Stored data START
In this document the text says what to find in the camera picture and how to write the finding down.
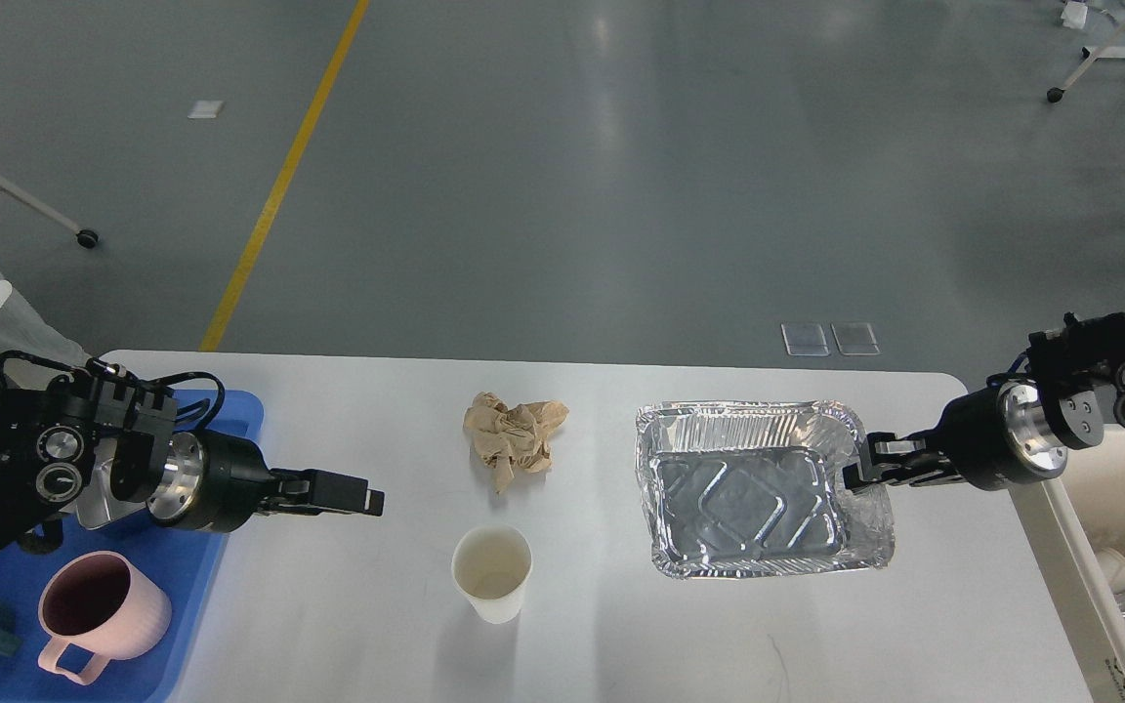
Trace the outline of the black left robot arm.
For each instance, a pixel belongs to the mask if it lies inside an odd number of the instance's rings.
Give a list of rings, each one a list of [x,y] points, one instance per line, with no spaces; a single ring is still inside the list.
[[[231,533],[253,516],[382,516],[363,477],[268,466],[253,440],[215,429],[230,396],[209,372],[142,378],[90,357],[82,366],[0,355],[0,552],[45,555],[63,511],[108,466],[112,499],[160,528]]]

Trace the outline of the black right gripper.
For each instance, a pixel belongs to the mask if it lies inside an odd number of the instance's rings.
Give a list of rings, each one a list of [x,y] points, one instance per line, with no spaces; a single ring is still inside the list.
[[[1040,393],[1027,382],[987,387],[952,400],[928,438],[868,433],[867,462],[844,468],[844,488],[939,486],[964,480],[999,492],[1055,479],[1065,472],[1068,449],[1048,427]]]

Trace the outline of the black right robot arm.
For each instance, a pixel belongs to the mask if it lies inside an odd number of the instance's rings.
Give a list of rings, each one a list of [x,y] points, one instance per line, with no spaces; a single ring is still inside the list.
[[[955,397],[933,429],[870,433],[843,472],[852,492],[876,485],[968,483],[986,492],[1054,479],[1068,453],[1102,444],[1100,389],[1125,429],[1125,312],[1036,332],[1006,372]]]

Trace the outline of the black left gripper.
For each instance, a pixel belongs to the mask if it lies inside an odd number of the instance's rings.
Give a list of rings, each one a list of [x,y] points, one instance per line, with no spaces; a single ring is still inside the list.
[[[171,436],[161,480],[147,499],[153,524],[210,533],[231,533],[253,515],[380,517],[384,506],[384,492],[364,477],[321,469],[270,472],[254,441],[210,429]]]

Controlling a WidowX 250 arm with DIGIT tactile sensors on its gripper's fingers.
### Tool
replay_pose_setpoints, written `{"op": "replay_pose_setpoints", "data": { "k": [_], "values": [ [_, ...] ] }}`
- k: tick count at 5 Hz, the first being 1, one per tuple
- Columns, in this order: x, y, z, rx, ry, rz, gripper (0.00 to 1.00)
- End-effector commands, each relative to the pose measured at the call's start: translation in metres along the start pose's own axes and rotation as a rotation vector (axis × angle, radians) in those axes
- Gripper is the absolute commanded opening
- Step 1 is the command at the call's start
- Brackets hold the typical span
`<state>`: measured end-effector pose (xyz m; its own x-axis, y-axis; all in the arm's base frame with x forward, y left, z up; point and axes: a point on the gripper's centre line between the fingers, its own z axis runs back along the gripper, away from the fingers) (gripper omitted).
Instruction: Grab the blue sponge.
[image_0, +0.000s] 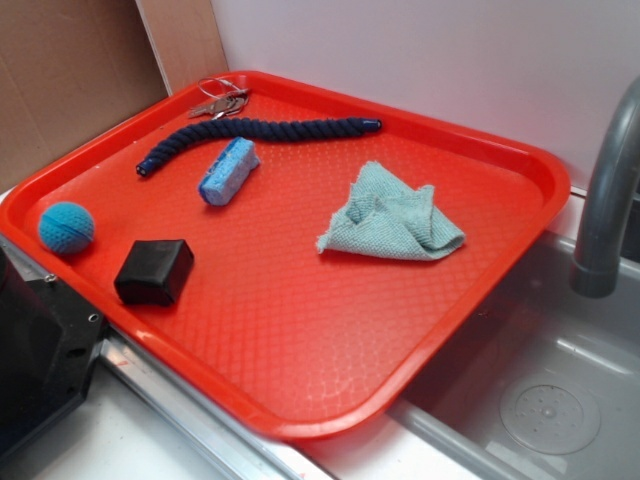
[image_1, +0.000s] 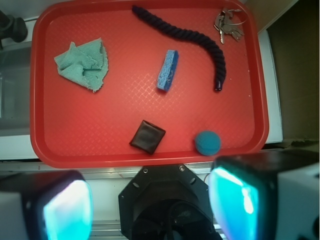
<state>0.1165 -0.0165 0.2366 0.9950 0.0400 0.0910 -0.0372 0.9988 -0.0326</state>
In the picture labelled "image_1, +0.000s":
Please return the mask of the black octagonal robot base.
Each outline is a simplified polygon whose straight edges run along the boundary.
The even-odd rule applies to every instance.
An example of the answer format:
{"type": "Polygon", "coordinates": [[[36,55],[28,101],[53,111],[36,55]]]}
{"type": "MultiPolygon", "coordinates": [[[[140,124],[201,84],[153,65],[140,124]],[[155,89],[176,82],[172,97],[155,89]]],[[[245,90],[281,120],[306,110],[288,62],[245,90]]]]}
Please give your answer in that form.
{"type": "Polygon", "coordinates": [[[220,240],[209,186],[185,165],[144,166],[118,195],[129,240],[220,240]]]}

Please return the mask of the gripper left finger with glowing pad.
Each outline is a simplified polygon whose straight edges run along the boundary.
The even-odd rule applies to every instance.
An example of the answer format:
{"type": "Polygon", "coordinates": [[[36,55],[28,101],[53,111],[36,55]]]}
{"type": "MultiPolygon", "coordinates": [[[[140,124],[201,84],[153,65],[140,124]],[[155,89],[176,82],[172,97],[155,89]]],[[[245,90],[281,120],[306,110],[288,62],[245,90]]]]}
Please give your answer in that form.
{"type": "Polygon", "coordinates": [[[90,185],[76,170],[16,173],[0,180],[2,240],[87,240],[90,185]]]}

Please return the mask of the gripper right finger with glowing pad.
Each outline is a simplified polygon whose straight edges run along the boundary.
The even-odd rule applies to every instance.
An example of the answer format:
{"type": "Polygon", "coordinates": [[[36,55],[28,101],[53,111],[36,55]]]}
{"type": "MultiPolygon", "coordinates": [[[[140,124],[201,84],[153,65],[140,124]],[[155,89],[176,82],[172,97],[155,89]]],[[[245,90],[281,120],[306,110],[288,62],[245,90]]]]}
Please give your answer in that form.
Stored data END
Write out all the records again, exactly, minus any pictures.

▸ **Exercise result**:
In this document the text says what to find in the camera picture and how to write the finding down.
Trace the outline of the black left robot arm.
For each instance, a pixel belongs to the mask if it lies inside an odd number of the instance's rings.
Give a list of rings, each one a list of [x,y] points, one instance per line, with no spaces; a single ring is still inside the list.
[[[231,533],[253,516],[382,516],[363,477],[268,466],[253,440],[215,429],[230,396],[209,372],[142,378],[90,357],[82,366],[0,355],[0,552],[45,555],[63,511],[108,466],[112,499],[160,528]]]

Trace the outline of the black right gripper.
For each instance, a pixel belongs to the mask if it lies inside an odd number of the instance's rings.
Give a list of rings, each one a list of [x,y] points, one instance per line, with no spaces; a single ring is still inside the list.
[[[1040,393],[1027,382],[987,387],[952,400],[928,438],[868,433],[867,462],[844,468],[844,488],[939,486],[964,480],[999,492],[1055,479],[1065,472],[1068,449],[1048,427]]]

Trace the outline of the black right robot arm.
For each instance, a pixel belongs to the mask if it lies inside an odd number of the instance's rings.
Give a list of rings, each one a list of [x,y] points, one instance per line, with no spaces; a single ring is still inside the list.
[[[955,397],[933,429],[870,433],[843,472],[852,492],[876,485],[968,483],[986,492],[1054,479],[1068,453],[1102,444],[1100,389],[1125,429],[1125,312],[1036,332],[1006,372]]]

Trace the outline of the black left gripper.
For each instance, a pixel belongs to the mask if it lies inside an odd number of the instance's rings.
Give a list of rings, each one a list of [x,y] points, one instance per line, with no spaces; a single ring is still inside the list.
[[[171,436],[161,480],[147,499],[153,524],[210,533],[231,533],[253,515],[380,517],[384,506],[384,492],[364,477],[321,469],[270,472],[254,441],[210,429]]]

Controlling a WidowX 250 arm with DIGIT tactile sensors on its gripper's fingers.
### Tool
replay_pose_setpoints, written `{"op": "replay_pose_setpoints", "data": { "k": [_], "values": [ [_, ...] ] }}`
- k: tick count at 5 Hz, the first being 1, one per tuple
- Columns, in this order: x, y, z, rx, ry, rz, gripper (0.00 to 1.00)
- End-effector commands, each relative to the pose measured at the call's start: translation in metres along the start pose's own axes and rotation as a rotation vector (axis × angle, radians) in those axes
- Gripper is the absolute commanded opening
- Step 1 is the command at the call's start
- Brackets hold the typical span
`<state>`: measured end-effector pose (xyz m; its own x-axis, y-axis; all in the arm's base frame with x forward, y left, z up; point and axes: a point on the gripper's centre line between the fingers, its own z axis runs back along the gripper, away from the fingers) (gripper omitted).
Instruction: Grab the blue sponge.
[image_0, +0.000s] 
[image_1, +0.000s] 
<state>0.1165 -0.0165 0.2366 0.9950 0.0400 0.0910 -0.0372 0.9988 -0.0326</state>
In the picture labelled "image_1, +0.000s":
Please return the mask of the black octagonal robot base.
Each outline is a simplified polygon whose straight edges run along the boundary.
The even-odd rule applies to every instance.
An example of the answer format:
{"type": "Polygon", "coordinates": [[[36,55],[28,101],[53,111],[36,55]]]}
{"type": "MultiPolygon", "coordinates": [[[[140,124],[201,84],[153,65],[140,124]],[[155,89],[176,82],[172,97],[155,89]]],[[[245,90],[281,120],[306,110],[288,62],[245,90]]]]}
Please give your answer in that form.
{"type": "Polygon", "coordinates": [[[220,240],[209,186],[185,165],[144,166],[118,195],[129,240],[220,240]]]}

Please return the mask of the gripper left finger with glowing pad.
Each outline is a simplified polygon whose straight edges run along the boundary.
The even-odd rule applies to every instance.
An example of the answer format:
{"type": "Polygon", "coordinates": [[[36,55],[28,101],[53,111],[36,55]]]}
{"type": "MultiPolygon", "coordinates": [[[[140,124],[201,84],[153,65],[140,124]],[[155,89],[176,82],[172,97],[155,89]]],[[[245,90],[281,120],[306,110],[288,62],[245,90]]]]}
Please give your answer in that form.
{"type": "Polygon", "coordinates": [[[90,185],[76,170],[16,173],[0,180],[2,240],[87,240],[90,185]]]}

Please return the mask of the gripper right finger with glowing pad.
Each outline is a simplified polygon whose straight edges run along the boundary.
The even-odd rule applies to every instance.
An example of the answer format:
{"type": "Polygon", "coordinates": [[[36,55],[28,101],[53,111],[36,55]]]}
{"type": "MultiPolygon", "coordinates": [[[[140,124],[201,84],[153,65],[140,124]],[[155,89],[176,82],[172,97],[155,89]]],[[[245,90],[281,120],[306,110],[288,62],[245,90]]]]}
Please give your answer in that form.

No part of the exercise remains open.